I’ve done them, and you have no sensation of ‘going over’ at all. From in the cockpit, it looks like the earth drops away, then re-appears at the top of the windscreen. When it drops down so that the horizon is in the middle of the windscreen, you’re done.

Just more speculation on my part, since I don’t know of anything definitive either…

I have looped a C-141 in the simulator…but then again, everyone knows that simulators don’t fly exactly like the airplanes.

I had a maneuver that I liked to do at the end of a simulator session…take off, level off at 300 feet and accelerate to about 310 knots. Pull up, leaving the power in and maintaining about 2 Gs until you’re over the top. Continue pulling until you’re about 10 degrees nose low then chop the power, roll (aileron roll) back and you’ll be facing the runway you just departed: 3 miles away and 1,000 ft below you.

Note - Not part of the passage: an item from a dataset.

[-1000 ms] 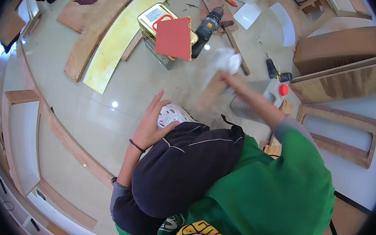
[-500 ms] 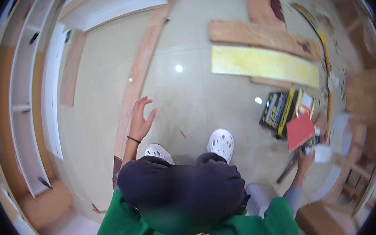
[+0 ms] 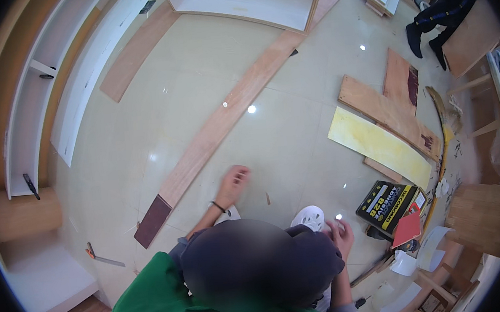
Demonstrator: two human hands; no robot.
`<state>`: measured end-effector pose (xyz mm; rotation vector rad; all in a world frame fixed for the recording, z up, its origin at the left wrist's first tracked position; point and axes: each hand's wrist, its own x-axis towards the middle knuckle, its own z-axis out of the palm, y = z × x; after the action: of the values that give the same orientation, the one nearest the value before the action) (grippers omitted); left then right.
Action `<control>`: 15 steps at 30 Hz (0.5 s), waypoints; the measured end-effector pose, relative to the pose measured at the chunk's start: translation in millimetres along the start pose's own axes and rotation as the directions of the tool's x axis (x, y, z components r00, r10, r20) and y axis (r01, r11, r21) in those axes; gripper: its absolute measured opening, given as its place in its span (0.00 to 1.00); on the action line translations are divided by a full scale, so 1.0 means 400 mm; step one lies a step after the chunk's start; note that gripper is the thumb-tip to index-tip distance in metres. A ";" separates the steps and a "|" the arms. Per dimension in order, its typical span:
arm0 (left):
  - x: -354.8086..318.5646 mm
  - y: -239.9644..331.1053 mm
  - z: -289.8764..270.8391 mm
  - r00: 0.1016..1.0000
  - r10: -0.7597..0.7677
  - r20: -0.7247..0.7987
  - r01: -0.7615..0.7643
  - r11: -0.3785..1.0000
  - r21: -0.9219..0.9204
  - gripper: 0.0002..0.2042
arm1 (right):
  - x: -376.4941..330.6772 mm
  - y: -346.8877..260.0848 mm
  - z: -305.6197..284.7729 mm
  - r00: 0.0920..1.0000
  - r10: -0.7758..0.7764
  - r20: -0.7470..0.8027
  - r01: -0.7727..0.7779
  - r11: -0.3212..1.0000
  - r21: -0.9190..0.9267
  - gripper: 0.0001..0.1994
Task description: The person applies adhesive to a wooden plank using a red card, spreads it evenly, and then joins it to another plank. They use a power drill to fasten the pieces together.
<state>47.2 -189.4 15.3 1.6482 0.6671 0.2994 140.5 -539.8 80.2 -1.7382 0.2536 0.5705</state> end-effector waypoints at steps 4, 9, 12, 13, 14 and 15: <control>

Don’t touch the power again and land the beast. It’s actually half of a Cuban-8 done really close to the ground, but the airplane handled it fine.

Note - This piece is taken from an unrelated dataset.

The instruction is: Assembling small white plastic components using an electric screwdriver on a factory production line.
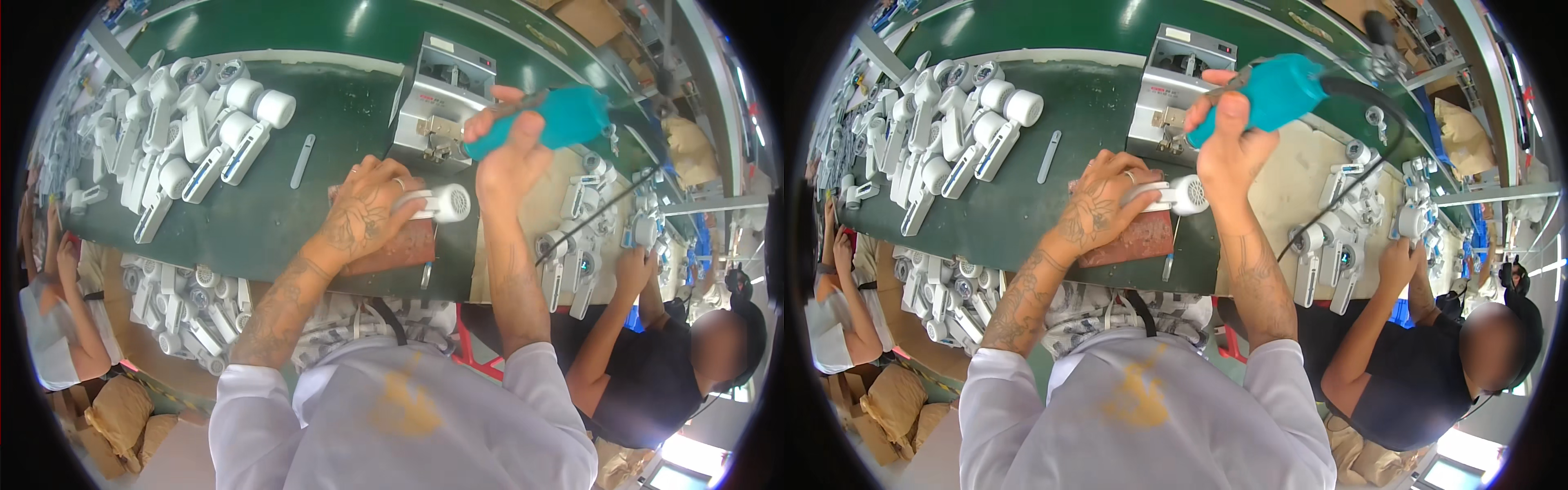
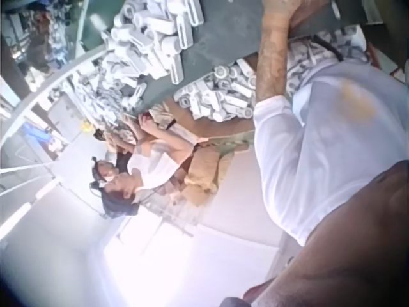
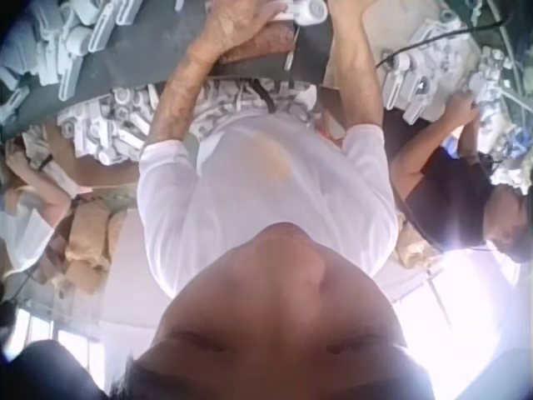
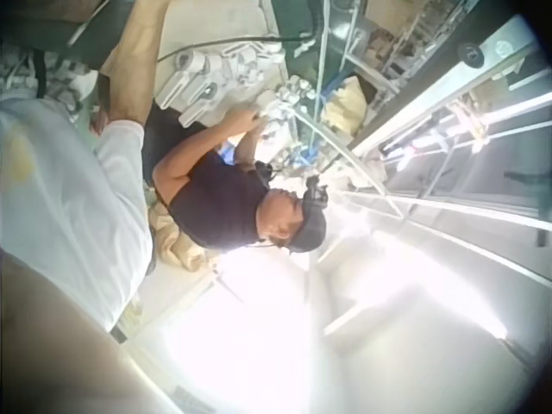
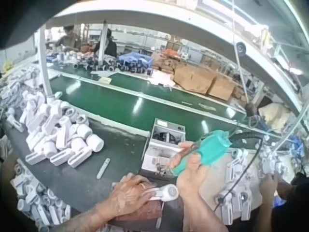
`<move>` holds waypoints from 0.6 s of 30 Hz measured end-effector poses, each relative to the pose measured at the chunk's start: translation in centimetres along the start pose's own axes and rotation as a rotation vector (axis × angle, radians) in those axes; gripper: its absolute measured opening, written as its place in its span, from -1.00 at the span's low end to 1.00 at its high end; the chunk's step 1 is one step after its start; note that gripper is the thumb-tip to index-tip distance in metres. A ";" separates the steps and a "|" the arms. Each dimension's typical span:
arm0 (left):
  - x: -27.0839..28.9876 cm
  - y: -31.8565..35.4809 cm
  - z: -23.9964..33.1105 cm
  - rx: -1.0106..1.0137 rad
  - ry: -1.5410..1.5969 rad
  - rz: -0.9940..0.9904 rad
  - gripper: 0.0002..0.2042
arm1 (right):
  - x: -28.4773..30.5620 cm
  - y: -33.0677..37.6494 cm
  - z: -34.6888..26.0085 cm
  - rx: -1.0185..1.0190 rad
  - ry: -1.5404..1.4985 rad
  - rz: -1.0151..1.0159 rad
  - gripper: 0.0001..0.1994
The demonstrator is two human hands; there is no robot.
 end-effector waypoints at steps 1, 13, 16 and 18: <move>-0.2 0.0 -0.1 -0.002 -0.005 0.009 -0.74 | -0.2 -0.4 0.7 0.009 -0.003 -0.005 -0.26; -0.8 0.7 -0.2 -0.070 -0.046 -0.048 -0.62 | -1.4 -0.3 3.1 -0.051 -0.019 -0.124 -0.52; -0.8 1.0 -0.3 -0.047 -0.057 -0.040 -0.62 | -1.2 1.1 1.5 -0.157 -0.047 -0.085 -0.48; -0.8 0.7 -0.1 -0.042 -0.048 -0.049 -0.62 | -0.6 2.3 0.8 -0.142 -0.121 -0.059 -0.55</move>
Point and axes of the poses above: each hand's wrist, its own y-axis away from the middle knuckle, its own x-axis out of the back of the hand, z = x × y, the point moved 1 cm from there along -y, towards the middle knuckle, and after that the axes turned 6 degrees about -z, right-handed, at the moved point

We had a crew inadvertantly roll a 141 once. They were climbing in the clouds with some pretty good chop. Then they lost both of their ADIs (artificial horizons). The schoolhouse weenies and Lockheed said this could never happen, so at that time the C-141 did not have a standby ADI. As they try to figure out which ADI is lying and which is correct (after all, BOTH coudn’t fail!) they start rolling. They start descending, too, and emerged from the clouds INVERTED. :eek:

They recovered and the airplane had some popped rivets but no other problems. They started fitting standby ADIs on the fleet soon after that!

So place me in the “A very large heavy jet could do a loop and survive, but I don’t know anyone who’s done it” category.

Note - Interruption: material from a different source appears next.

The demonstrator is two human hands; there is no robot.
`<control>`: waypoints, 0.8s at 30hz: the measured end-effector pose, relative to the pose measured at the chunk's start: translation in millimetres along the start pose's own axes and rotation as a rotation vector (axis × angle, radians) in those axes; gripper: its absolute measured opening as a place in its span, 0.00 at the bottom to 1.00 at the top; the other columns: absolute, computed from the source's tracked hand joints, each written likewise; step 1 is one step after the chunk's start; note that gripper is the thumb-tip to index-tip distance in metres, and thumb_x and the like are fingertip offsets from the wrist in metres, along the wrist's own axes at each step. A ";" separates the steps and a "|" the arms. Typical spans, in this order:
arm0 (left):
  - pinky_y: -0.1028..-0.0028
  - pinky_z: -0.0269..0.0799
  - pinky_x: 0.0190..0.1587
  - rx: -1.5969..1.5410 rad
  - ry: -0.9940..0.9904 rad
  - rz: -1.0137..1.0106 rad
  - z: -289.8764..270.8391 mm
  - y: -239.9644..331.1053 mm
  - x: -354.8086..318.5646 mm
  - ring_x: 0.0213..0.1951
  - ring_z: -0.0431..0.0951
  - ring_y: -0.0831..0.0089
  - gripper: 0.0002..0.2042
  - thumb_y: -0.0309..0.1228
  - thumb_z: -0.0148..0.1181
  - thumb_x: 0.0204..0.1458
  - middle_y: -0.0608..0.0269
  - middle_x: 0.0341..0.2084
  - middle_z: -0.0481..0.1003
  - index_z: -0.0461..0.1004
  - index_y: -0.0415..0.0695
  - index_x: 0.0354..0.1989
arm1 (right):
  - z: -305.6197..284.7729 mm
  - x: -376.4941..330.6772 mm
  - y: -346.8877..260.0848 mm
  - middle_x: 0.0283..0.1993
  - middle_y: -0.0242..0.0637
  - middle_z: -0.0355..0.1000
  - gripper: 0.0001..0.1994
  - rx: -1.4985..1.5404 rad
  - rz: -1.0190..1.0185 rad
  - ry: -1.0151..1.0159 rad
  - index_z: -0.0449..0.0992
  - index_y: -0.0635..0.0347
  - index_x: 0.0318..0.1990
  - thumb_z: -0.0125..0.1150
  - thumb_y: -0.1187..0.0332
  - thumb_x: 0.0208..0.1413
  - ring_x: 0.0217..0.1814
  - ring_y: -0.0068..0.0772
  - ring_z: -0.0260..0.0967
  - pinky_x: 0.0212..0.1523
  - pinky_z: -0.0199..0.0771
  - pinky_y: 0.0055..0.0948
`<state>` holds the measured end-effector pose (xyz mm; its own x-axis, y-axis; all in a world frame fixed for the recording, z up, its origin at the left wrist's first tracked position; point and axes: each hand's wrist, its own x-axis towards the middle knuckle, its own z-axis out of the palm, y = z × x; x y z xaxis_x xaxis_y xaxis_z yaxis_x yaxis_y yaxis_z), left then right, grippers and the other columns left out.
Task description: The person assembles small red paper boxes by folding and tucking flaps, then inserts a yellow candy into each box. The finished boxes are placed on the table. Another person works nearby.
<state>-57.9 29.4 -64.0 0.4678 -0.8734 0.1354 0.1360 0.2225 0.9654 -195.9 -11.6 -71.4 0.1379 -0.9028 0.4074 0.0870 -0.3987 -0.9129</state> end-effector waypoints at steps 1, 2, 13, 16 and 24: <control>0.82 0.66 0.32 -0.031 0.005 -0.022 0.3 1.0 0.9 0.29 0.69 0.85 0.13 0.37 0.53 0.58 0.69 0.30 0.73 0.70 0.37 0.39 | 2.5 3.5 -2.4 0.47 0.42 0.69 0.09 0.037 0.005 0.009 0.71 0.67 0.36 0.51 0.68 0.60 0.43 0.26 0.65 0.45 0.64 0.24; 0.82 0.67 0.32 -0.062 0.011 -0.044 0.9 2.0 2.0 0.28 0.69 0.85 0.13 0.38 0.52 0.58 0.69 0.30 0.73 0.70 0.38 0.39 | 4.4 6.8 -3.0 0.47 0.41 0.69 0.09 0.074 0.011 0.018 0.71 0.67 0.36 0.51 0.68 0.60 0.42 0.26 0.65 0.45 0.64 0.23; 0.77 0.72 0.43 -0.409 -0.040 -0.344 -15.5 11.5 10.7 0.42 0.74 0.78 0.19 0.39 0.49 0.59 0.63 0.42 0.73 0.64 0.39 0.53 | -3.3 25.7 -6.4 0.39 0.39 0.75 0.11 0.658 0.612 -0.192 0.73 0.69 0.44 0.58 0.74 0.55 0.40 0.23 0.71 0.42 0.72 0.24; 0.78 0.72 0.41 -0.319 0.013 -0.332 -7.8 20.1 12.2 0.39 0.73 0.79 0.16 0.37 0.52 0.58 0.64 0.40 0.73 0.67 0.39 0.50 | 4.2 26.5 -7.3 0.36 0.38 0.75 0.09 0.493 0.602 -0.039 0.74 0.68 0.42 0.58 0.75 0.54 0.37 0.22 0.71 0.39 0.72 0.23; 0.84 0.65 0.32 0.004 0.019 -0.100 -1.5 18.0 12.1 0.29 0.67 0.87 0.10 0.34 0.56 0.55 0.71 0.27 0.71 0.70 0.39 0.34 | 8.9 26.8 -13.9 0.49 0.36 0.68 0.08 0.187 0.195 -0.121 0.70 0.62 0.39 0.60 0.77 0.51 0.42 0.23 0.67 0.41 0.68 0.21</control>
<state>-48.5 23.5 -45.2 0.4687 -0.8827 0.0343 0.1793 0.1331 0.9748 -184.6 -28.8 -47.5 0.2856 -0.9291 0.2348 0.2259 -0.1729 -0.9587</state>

pilot141: Isn’t that maneuver also called an Immelman?

Ethilrist an Immelman is the first half of a loop, and you roll upright at the top, thus reversing your direction and climbing.

In a Cuban 8, you continue pulling through the loop until you are nose down again (20 deg, 45 deg, it varies) then you stabilize at that pitch and roll upright. You have reversed direction but now you are descending as well (setting yourself up for the other half of the “eight”).

What I did was a bastardized maneuver, but since I started descending again before I rolled I always thought of it as half of a Cuban 8. In reality, I just thought it was a cool way to get a takeoff and landing done in the minimum amount of time and demonstrate what the airplane could do. The Cuban 8 description just helps people visualize it!

Bob Hoover’s deadstick aerobatics in the AC Shrike is impressive but it’s far from the biggest plane to loop. Any number of attack bombers are much larger. I got to see Bob do that show at Miramar along with Art Scholl in his trademark Super Chipmunk doing the lomcevac not long before his death filming Top Gun.

Sam, you’re right that a loop may not be that stressful but the problem is that power to weight ratio generally goes down as weight climbs. A more massive airplane probably means a bigger loop radius. Engine power and KE may not be enough to get it over the top before it slows to a stall. Dang, this is going to nag us forever. Excellent first post ChalkPit.

How about an “outside” loop, where the plane is upside-down at the bottom of the trajectory and on the outside as the plane climbs back up? Which planes can do / have done that?

Lots of aerobatic planes can do the outside loop. The issue is less aerodynamics than having an engine that won’t starve for lubricating oil and fuel during negative G. Even assymetical and undercambered wings can lift when inverted with sufficient angle of attack. Also having a harness that holds the pilot in the seat is really, really good.

Jimmy Doolittle is credited with being the first one to perfom an outside loop. In the fictional film world it was Ernst Kessler as flown by the late Art Scholl :smiley:

Lest we stray too far from the OP

I still cant find much to help on-line.

An Su-27 which is obviously fully aerobatic, weighs in at about 30 tons, the Mig-29 being somewhat lighter.

The Mig-25 weights 38 tons and has 22 tons of thrust, not sure of the maths though.

A modest T-38 trainer entering a loop at 500kts, tops out at about 10000 ft, to give an idea of scales involved.